The IPP covers what’s happening in your life, what matters to you, and what goals you’re working toward. It then lists the specific services and supports your team agrees will help you reach those goals. It’s meant to be person-centered, meaning your priorities drive the plan rather than the other way around. Your service coordinator is required to meet with you in person at least once every 12 months, but you can request an IPP meeting whenever your needs or goals change.

Types of Services Available

Regional centers fund or coordinate a broad range of services depending on what each person needs. Some of the most common include:

  • Respite care: Temporary relief for family members or caregivers, either in the home or at an outside location, so they can take a break from daily caregiving responsibilities.
  • Behavioral services: Support from professionals who address behavioral challenges, train family members in behavioral strategies, and provide crisis intervention when someone is in acute distress.
  • Supported living: Help for people who live on their own but need assistance, sometimes up to 24 hours a day, with daily tasks and decision-making.
  • Employment programs: Day programs, group employment services, and individualized job support designed to help adults find and keep work at various levels of independence.

Regional centers don’t always pay for services directly. In many cases, they first look to other funding sources like Medi-Cal or private insurance. The center’s role is to make sure you’re connected to whatever support exists, filling gaps with its own funding when no other source covers what you need.

Early Start for Infants and Toddlers

Regional centers also run California’s Early Start program, which serves infants and toddlers from birth to age three who have developmental delays or are at risk of developing a disability. This program was established in 1993 under federal law and is designed to catch developmental issues early, when intervention is most effective.
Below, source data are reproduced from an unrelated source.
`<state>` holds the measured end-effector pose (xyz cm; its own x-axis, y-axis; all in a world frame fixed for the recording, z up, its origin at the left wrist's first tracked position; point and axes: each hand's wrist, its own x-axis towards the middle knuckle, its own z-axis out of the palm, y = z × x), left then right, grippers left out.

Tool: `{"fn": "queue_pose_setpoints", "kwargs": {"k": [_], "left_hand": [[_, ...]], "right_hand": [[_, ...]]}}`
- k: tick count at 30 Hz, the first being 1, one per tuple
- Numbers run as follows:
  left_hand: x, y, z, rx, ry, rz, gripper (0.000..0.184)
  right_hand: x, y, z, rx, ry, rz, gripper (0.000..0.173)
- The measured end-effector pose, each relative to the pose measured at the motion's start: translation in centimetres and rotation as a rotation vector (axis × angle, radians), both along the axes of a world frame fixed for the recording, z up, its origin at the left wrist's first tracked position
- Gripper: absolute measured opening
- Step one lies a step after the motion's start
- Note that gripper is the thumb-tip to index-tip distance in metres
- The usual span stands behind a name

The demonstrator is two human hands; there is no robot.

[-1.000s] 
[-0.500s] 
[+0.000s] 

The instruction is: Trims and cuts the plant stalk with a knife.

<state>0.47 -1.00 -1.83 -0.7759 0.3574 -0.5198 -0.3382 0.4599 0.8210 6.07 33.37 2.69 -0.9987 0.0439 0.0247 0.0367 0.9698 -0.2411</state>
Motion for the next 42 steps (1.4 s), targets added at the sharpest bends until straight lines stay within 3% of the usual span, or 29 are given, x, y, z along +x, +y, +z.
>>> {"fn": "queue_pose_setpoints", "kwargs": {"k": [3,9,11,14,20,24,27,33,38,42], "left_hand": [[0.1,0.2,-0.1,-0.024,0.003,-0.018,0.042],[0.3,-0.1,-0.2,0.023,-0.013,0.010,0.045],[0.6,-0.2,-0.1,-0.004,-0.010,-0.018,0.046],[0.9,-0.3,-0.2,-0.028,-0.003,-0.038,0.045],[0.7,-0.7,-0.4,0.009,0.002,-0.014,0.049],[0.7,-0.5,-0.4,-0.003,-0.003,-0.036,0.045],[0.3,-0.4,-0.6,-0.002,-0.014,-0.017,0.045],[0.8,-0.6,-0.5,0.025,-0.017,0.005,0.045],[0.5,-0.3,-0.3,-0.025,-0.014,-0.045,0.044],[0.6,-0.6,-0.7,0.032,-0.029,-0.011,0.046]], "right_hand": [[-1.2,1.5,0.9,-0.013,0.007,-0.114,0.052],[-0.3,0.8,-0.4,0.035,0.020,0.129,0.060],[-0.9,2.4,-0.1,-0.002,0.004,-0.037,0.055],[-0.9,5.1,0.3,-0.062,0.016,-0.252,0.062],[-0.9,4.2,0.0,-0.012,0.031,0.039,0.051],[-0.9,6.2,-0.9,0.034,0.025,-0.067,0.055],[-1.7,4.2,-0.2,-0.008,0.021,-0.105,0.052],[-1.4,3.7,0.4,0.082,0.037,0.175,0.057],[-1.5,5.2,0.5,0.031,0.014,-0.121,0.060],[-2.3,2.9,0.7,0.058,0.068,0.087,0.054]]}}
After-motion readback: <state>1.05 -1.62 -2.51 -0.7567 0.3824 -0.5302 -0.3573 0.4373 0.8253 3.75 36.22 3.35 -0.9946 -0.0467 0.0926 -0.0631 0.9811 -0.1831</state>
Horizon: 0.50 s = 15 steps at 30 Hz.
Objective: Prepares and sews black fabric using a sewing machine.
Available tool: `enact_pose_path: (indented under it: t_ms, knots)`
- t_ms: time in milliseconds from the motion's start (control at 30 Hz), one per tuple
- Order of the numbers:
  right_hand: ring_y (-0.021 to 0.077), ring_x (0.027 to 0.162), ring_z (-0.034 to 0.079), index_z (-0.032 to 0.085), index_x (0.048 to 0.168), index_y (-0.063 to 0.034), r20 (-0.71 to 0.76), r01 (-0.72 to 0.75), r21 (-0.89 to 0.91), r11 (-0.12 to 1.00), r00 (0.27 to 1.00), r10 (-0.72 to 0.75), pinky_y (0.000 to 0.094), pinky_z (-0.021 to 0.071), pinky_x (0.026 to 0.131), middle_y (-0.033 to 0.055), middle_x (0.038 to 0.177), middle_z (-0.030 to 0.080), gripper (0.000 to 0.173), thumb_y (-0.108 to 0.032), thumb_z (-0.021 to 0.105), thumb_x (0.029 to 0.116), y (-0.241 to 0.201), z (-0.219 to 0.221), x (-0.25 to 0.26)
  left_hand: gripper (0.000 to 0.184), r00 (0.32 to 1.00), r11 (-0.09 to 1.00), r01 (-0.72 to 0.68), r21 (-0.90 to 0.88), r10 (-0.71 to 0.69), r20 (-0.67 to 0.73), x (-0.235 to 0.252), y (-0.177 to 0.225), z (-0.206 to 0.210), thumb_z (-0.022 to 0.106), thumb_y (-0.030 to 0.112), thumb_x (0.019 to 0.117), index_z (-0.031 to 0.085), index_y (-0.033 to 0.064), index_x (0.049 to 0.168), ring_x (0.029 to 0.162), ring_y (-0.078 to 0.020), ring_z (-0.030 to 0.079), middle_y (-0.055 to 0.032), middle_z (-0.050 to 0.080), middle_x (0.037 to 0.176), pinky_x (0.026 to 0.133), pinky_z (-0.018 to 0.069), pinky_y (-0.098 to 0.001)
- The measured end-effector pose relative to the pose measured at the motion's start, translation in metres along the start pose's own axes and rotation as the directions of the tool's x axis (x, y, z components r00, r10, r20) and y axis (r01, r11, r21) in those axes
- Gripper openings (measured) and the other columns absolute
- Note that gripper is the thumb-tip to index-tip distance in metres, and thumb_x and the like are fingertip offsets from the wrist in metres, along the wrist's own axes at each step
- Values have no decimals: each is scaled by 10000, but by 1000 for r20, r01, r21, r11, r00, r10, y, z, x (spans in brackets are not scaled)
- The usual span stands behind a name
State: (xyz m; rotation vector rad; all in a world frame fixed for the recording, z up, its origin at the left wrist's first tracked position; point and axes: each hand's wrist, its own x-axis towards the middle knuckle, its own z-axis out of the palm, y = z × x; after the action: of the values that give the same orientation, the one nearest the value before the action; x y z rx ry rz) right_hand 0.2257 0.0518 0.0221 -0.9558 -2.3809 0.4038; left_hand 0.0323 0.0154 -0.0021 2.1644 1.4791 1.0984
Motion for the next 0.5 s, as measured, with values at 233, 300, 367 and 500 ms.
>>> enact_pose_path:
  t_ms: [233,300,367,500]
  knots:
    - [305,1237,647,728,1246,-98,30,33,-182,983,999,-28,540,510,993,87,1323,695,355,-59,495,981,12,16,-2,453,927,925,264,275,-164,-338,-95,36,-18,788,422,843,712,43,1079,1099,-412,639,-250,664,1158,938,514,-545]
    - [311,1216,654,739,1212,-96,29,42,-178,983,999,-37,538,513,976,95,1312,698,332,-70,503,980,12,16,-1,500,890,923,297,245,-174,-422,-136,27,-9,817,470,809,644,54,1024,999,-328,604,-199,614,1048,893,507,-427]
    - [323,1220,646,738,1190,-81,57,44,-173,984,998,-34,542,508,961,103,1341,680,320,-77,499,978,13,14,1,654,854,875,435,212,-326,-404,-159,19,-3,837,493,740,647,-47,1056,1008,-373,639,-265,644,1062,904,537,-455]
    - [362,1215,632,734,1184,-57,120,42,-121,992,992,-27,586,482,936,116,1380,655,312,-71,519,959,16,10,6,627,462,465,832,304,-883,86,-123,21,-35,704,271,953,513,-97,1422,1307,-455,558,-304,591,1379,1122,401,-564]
Family Resource Centers partner with regional centers and local education agencies to help families understand early intervention and navigate the system. Parents have specific rights under Early Start, including access to records, periodic reviews of their child’s plan, and confidentiality protections. The plan used for young children is called an Individual Family Service Plan and focuses on both the child’s needs and the family’s concerns.

Transitioning to Adult Services

One of the more complicated moments in the regional center system happens when a young person ages out of the school system. If you’re between 18 and 22 and still in school, your district typically handles transition services. But once you leave school, whether through graduation, a certificate of completion, or simply choosing not to return, the regional center becomes responsible for funding the disability-related services you need.

This can include day programs, vocational training, and independent living skills training. The process isn’t always smooth. Some regional centers readily serve adults in this age range who have left school, while others may push you to return to your school district first. If you’re in this situation, requesting an IPP meeting to discuss your adult service needs is the right starting point. If you received a high school diploma, your school district is no longer obligated to provide special education services, and the regional center takes over.

The Self-Determination Program

California also offers a Self-Determination Program as an alternative to the traditional service model. Under this option, you get an individual budget based on your assessed needs, then you decide how to spend it. You can hire your own support workers, choose service providers who aren’t part of the regional center’s usual network, and negotiate unique arrangements with local businesses or community resources.

You work with a Financial Management Services provider who handles payments on your behalf, but the decisions about which services to buy, how often to use them, and who provides them are yours. You keep all the same rights you’d have under the traditional model, including the ability to appeal decisions and request fair hearings. The Self-Determination Program appeals to people who want more direct control over their care, though it also requires more active involvement in managing your services and budget.